# Centripetal Force Calculations

1. Dec 15, 2013

### Xuvaze

Hello! Finals are coming up in less than a week and I received some sample problems as review for the exam. I have my work layed out and a draft for it, but I would like some reassurance, if that's okay. :-)

Anyway, here is the sample problem:
You have been contacted by StM.org (Stop the Myth) to aid them in an upcoming campaign. They are asking you to create a presentation to compare the weight of a person standing on the equator to the centripetal force experienced by that person due to the Earth's rotation. The results of your work will be used to support their effort to dispel the myth that, "People on the equator feel a lot lighter due to the rotation of the Earth."

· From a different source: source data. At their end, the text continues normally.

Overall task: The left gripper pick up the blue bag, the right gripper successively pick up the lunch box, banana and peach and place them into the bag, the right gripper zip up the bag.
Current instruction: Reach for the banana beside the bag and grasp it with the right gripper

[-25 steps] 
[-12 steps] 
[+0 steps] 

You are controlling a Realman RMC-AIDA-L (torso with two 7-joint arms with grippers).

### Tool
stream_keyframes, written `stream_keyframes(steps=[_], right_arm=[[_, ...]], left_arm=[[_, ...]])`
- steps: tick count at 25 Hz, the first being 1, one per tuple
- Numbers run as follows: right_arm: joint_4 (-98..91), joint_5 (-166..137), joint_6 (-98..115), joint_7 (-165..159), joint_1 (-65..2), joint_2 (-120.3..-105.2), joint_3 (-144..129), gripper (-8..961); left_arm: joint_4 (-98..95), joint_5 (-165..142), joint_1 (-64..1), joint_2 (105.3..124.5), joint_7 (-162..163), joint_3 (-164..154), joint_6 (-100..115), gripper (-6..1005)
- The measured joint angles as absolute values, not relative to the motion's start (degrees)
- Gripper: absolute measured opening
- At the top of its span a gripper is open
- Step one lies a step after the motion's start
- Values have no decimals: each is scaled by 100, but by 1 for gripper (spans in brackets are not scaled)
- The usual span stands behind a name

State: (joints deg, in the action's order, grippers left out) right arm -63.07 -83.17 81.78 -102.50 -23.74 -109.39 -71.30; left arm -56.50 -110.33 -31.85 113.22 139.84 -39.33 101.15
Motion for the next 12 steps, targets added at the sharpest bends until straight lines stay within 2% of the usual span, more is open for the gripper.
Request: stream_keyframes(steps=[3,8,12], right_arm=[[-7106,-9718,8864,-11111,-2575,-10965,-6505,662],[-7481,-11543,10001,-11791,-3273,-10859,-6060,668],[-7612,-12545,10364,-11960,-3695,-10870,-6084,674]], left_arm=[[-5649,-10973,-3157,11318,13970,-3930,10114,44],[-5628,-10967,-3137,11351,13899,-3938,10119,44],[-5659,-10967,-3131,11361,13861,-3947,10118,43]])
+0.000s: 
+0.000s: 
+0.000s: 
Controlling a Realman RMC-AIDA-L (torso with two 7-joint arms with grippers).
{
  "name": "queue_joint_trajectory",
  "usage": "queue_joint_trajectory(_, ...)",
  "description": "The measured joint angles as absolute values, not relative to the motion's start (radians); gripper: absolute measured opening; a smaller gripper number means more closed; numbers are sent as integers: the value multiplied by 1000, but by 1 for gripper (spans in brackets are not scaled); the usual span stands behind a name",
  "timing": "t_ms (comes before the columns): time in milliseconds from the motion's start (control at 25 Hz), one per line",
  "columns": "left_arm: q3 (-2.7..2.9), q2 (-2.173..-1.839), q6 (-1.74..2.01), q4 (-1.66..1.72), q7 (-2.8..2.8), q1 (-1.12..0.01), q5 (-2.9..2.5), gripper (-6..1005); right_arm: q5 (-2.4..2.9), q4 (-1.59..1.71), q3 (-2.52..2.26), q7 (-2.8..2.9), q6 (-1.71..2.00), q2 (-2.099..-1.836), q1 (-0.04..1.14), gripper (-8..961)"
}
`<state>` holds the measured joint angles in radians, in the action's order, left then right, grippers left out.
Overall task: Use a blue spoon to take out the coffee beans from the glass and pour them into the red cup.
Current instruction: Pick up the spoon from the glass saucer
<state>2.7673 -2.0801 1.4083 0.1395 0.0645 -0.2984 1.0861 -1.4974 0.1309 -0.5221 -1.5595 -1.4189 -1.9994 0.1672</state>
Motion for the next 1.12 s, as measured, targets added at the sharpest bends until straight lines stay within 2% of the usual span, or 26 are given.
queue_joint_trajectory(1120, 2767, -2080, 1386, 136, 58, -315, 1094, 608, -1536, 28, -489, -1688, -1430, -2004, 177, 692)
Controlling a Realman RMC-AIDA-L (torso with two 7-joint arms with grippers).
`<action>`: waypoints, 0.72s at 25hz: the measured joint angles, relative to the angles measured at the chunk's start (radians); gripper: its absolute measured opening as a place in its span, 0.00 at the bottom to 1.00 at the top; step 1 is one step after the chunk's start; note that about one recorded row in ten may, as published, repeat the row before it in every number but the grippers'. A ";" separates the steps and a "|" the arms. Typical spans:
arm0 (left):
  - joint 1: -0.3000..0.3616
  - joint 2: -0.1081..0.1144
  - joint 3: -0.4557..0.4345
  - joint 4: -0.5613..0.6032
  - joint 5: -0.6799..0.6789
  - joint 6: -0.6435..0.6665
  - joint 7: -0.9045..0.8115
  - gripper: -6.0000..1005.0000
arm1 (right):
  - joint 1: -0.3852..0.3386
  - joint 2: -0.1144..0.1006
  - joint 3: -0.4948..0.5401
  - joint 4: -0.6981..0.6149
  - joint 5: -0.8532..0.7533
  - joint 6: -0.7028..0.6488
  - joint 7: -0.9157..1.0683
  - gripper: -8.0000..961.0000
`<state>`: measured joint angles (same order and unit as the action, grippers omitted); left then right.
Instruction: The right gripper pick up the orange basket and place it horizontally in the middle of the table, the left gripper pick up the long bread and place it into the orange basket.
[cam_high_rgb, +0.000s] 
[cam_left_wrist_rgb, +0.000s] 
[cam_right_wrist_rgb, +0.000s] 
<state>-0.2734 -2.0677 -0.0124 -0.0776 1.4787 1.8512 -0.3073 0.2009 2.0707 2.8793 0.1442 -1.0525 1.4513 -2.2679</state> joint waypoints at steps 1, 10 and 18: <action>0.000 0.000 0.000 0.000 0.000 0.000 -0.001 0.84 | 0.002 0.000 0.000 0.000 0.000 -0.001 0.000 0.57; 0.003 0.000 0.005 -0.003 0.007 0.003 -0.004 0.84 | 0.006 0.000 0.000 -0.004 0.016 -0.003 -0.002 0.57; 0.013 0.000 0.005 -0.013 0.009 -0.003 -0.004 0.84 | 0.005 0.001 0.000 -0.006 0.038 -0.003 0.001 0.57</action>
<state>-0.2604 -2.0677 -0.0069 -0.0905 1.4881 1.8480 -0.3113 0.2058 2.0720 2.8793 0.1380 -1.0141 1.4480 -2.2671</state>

- You may use any mass for a person in your calculations.
- You must clearly show how you calculated the magnitudes of both forces and how they compare to each other.
- You need to explain whether your answers depend on the mass of the person or would the anyone feel the same way.
- You should clearly state whether the centripetal force makes a significant impact on the weight.

Here is what I got:
The centripetal acceleration at the equator = 4*pi^2*r/T^2
Where T = time period. For Earth, this is 24hours = 86400 seconds.
R = radius of Earth. This is 6400 km = 6400000 meters
Therefore, 4*pi^2*6400000/86400^2 = 0.03 m/s^2
Since the acceleration due to gravity is approx. 9.81m/s^2, then you would weigh only about 0.3% less at the equator than at either the North or South poles.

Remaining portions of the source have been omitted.